Photosynthesis in Cyanobacteria

For both projects, we follow the expression of "reporter genes" in which the regulatory signals of light- or clock-controlled genes are hooked up to the coding regions of genes whose expression is easy to measure. One of our favorite reporters is the luxAB gene set, whose product is a light-producing enzyme. Cells that carry luxAB glow as a function of the gene whose regulatory signals are being measured. A sensitive video camera can record the light production. When luxAB is fused to a clock-controlled gene, light production rises and falls in a daily cycle. For measurement of light-regulated genes, we can see that the amount of light produced by the cells depends on how much light the cells absorbed before the measurement.

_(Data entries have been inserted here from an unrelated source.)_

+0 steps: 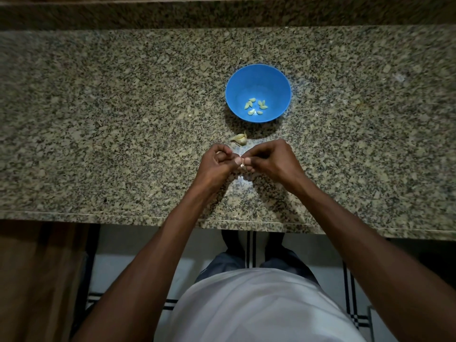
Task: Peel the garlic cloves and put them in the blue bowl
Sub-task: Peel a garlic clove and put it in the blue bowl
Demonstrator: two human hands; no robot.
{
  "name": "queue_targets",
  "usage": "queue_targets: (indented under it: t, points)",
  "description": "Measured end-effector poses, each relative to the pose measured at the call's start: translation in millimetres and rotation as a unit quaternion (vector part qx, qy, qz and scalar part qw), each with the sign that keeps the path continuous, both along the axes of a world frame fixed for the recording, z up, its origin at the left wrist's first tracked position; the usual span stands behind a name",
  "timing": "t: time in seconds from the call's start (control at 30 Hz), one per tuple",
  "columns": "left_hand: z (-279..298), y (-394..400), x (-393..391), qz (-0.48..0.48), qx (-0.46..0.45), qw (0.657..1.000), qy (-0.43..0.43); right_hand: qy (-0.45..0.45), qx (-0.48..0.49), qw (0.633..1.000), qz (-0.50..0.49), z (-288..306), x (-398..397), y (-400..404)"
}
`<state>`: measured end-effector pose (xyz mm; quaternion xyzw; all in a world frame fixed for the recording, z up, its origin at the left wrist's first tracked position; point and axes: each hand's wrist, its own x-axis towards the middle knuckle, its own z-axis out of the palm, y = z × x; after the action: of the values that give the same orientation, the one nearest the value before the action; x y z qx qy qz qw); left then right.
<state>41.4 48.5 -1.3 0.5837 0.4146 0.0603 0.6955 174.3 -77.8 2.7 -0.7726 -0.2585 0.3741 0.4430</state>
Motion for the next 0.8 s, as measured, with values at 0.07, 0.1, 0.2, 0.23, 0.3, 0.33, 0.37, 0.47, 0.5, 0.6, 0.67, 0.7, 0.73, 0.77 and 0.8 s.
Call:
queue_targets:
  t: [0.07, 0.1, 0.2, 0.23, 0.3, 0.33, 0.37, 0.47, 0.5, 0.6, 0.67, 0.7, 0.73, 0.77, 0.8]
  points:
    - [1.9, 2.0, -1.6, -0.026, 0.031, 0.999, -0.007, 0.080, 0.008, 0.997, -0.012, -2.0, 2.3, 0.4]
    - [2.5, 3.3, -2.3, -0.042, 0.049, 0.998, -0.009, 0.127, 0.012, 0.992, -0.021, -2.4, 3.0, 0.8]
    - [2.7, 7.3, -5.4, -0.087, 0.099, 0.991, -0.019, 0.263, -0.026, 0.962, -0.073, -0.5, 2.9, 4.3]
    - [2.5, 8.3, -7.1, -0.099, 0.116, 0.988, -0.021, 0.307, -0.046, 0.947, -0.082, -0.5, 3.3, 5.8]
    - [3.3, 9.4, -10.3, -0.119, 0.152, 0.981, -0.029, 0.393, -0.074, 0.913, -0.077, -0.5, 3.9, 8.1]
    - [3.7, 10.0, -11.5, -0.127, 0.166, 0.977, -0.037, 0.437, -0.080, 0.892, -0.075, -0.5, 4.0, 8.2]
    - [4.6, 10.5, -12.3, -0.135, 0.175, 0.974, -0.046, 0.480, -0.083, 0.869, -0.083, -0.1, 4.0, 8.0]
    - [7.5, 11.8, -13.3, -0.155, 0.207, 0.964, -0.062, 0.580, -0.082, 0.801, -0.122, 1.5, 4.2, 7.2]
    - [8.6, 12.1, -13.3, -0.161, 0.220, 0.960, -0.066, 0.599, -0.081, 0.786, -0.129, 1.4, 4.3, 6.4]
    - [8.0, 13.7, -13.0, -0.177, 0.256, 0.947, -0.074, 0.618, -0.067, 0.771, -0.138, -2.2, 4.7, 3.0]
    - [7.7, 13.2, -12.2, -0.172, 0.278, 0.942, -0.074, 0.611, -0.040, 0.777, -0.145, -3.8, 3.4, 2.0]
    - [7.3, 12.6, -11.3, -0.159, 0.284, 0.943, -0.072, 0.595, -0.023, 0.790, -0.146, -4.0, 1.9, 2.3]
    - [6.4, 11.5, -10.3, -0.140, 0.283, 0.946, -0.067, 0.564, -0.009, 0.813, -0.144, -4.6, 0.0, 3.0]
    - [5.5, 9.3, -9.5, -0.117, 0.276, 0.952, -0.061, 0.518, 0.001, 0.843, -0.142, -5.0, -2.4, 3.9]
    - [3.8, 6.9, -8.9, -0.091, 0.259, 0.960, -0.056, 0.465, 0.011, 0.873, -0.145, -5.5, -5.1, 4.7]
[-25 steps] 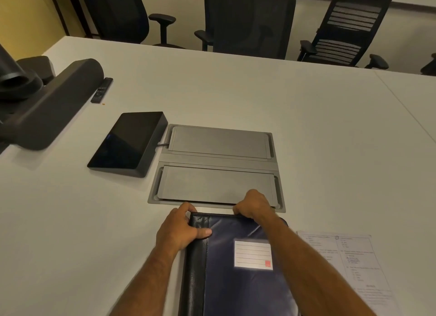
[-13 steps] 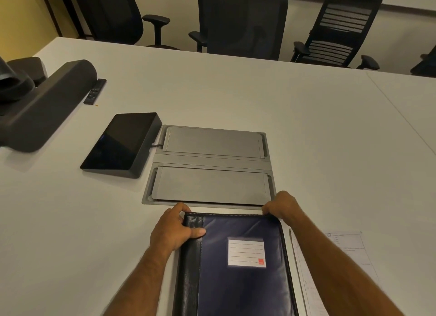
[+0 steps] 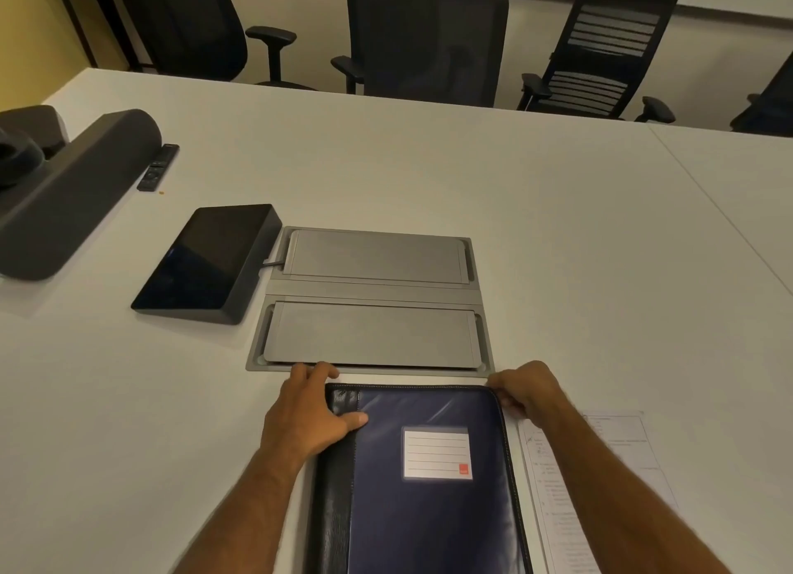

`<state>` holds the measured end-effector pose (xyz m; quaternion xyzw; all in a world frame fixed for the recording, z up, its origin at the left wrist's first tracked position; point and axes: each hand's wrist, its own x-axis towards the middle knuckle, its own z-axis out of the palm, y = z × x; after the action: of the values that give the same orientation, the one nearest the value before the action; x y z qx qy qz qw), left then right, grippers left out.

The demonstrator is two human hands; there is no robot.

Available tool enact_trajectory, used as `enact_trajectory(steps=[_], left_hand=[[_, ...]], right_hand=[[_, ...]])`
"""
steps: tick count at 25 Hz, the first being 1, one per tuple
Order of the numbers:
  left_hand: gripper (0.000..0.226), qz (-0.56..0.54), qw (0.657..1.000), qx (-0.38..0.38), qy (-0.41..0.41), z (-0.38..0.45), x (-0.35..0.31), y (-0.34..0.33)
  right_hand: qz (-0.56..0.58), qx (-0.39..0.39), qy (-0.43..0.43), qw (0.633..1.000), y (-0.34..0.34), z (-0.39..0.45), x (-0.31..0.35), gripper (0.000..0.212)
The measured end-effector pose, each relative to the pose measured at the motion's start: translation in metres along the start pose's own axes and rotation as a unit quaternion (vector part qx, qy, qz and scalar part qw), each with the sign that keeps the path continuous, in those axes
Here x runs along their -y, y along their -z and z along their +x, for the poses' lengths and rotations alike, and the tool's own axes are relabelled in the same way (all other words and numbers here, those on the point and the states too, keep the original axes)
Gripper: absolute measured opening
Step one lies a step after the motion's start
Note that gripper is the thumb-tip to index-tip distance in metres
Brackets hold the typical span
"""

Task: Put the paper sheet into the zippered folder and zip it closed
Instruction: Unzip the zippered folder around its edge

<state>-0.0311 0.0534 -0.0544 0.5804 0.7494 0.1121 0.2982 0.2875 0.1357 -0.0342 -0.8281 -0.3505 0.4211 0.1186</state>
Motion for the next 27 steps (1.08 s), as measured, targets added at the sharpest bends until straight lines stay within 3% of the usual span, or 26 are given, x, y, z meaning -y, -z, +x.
enact_trajectory(steps=[2,5,9,13,19,27], left_hand=[[0.093,0.097,0.992,-0.025,-0.077,0.001,-0.011,-0.001],[0.105,0.129,0.982,0.01,-0.139,0.002,-0.045,-0.01],[0.108,0.164,0.972,0.112,-0.124,0.002,-0.091,-0.032],[0.1,0.168,0.972,0.126,-0.11,-0.003,-0.105,-0.044],[0.084,0.144,0.976,0.117,-0.115,-0.003,-0.104,-0.046],[0.08,0.139,0.978,0.115,-0.108,-0.003,-0.11,-0.041]], right_hand=[[0.014,-0.002,0.003,1.0,-0.001,0.0,-0.001,0.014],[0.055,0.054,-0.001,0.997,0.0,-0.001,-0.001,0.005],[-0.026,0.126,0.085,0.988,0.01,-0.004,-0.002,0.013],[-0.066,0.178,0.209,0.959,0.028,0.0,-0.014,0.02],[-0.234,0.068,0.385,0.89,0.016,-0.001,-0.029,0.018],[-0.258,-0.014,0.449,0.855,0.024,-0.007,-0.062,0.012]])
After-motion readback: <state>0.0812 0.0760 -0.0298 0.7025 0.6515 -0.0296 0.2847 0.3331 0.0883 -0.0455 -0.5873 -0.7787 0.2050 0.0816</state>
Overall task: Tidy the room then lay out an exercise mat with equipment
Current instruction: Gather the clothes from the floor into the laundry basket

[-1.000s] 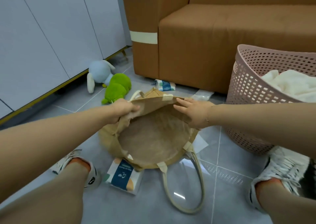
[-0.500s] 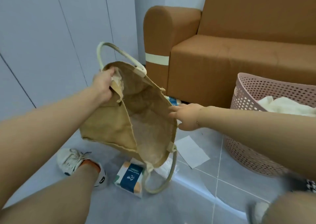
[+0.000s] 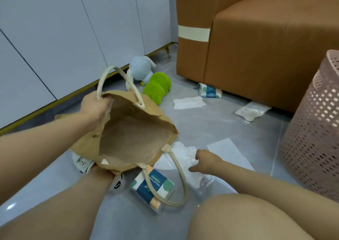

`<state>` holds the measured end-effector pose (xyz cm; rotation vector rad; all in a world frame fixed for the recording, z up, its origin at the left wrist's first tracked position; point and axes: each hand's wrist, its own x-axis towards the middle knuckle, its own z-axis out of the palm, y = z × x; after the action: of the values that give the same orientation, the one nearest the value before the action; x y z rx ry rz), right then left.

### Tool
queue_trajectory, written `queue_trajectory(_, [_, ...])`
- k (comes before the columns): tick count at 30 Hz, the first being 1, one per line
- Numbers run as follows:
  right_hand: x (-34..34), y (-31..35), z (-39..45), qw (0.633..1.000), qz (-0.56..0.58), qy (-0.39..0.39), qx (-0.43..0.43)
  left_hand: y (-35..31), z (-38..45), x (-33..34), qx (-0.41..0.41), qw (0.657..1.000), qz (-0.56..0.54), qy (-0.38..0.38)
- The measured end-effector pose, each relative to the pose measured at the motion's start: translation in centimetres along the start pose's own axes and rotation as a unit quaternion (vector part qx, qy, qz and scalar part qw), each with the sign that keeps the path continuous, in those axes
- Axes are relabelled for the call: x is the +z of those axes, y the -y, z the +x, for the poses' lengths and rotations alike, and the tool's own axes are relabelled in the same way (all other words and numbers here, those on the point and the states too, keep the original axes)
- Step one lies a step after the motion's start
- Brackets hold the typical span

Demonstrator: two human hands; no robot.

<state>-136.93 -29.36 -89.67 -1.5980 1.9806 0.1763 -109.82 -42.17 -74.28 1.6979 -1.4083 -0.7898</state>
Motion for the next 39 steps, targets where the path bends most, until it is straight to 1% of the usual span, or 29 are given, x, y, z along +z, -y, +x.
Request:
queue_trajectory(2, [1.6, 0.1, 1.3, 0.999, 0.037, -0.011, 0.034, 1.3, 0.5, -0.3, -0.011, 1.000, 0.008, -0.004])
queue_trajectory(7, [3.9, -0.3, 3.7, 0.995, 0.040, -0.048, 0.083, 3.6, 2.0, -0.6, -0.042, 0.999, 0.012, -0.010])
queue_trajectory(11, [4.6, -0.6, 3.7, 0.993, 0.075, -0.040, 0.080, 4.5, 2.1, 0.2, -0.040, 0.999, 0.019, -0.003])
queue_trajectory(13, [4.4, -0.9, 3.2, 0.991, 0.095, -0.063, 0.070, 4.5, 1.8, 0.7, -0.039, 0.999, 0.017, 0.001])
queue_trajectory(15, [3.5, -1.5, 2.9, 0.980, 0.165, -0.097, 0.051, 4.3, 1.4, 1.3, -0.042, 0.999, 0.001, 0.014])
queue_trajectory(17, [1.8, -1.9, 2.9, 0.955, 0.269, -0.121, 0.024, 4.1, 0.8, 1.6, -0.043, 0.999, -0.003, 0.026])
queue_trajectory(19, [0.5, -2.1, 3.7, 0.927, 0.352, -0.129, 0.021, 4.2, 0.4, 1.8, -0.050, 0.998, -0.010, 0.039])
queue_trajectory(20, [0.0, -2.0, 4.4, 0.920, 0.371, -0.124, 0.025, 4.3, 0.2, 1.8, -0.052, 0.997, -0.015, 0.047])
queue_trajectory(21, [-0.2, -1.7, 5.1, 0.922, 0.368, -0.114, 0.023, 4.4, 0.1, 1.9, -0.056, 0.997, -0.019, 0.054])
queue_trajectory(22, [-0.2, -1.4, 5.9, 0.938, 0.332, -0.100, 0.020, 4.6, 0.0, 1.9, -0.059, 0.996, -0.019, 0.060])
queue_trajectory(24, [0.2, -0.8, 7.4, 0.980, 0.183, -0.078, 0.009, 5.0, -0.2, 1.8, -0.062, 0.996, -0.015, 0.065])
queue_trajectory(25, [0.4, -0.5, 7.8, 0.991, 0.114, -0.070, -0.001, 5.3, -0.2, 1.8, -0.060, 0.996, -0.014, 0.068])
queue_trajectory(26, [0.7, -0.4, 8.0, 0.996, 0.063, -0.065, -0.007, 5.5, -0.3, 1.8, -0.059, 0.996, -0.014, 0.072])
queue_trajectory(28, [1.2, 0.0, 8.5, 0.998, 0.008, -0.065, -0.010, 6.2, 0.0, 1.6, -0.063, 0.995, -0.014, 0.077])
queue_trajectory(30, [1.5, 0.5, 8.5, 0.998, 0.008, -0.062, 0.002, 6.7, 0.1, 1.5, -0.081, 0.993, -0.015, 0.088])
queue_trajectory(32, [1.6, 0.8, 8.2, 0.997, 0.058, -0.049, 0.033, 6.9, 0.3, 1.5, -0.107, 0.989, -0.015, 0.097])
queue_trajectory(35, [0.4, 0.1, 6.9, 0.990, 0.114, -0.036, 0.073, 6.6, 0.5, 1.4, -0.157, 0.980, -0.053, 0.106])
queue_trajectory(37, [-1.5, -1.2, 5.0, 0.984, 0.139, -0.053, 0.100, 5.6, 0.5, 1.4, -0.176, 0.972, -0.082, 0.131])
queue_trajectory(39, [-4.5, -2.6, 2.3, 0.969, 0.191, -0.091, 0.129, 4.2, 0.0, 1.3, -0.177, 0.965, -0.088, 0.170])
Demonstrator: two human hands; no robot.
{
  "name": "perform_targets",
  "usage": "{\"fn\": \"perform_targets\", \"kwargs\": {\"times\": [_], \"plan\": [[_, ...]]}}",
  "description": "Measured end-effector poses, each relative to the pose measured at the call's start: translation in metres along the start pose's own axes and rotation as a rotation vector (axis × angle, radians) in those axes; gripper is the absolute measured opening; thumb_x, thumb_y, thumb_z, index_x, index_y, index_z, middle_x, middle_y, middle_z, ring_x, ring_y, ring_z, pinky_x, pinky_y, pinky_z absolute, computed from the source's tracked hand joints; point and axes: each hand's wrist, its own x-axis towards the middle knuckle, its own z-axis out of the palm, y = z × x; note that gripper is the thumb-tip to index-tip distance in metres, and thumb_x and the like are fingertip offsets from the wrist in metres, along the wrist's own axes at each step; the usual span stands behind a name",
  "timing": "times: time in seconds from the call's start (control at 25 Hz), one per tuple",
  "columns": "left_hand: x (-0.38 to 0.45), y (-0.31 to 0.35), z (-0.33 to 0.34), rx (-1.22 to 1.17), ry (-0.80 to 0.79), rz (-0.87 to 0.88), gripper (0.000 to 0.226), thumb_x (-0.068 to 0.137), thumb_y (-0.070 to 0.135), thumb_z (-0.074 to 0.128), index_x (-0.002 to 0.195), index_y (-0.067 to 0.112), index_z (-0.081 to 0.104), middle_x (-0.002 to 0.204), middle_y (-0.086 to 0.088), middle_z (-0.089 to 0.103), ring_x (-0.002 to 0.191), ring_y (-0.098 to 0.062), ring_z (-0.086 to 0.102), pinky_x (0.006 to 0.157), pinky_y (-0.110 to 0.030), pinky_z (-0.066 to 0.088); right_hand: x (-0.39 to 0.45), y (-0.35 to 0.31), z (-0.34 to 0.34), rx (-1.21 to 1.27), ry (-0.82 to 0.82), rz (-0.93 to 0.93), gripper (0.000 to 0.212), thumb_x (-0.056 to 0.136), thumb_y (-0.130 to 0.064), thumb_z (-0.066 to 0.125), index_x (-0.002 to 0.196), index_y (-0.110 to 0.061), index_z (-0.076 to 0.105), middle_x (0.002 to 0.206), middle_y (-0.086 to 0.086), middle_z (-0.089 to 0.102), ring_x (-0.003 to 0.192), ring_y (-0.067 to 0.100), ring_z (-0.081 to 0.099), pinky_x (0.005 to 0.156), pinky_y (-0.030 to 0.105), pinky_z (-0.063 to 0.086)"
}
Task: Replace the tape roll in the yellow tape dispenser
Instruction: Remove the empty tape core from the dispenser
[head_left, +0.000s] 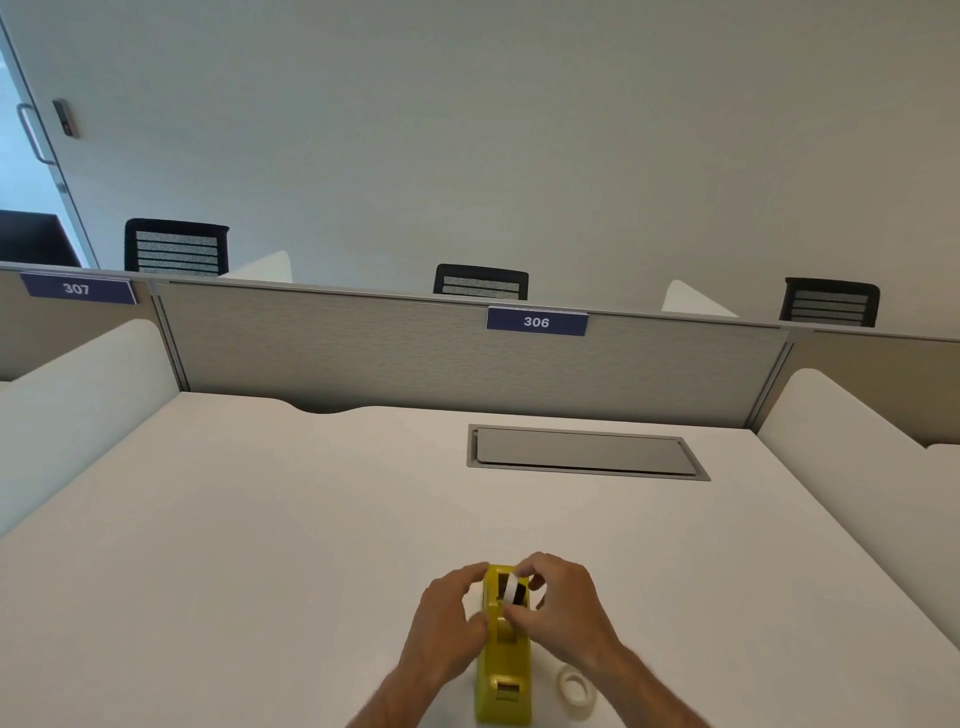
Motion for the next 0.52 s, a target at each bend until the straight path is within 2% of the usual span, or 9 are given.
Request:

We use strains that carry the reporter gene inserted into their chromosome and isolate mutants that no longer regulate luxAB expression properly. In the photosynthesis project, this may be a mutant that fails to respond to changes in light intensity. A clock mutant might show a rhythm of light production that operates on a 20 h cycle instead of a 24 h cycle. To find the mutated gene, we add genes back and pick out the colonies in which the reporter gene is once again regulated properly. The gene that fixed the problem should be the one that was altered in the mutant. In this way, we are able to identify genes that code for components of the signaling pathway, or parts of the clock. So far we have identified regions of the photosynthesis genes that receive the light signals, but we are still looking for the molecules that interact with them. We have several mutants in circadian clock function, and now we are trying to find the genes that are affected in each.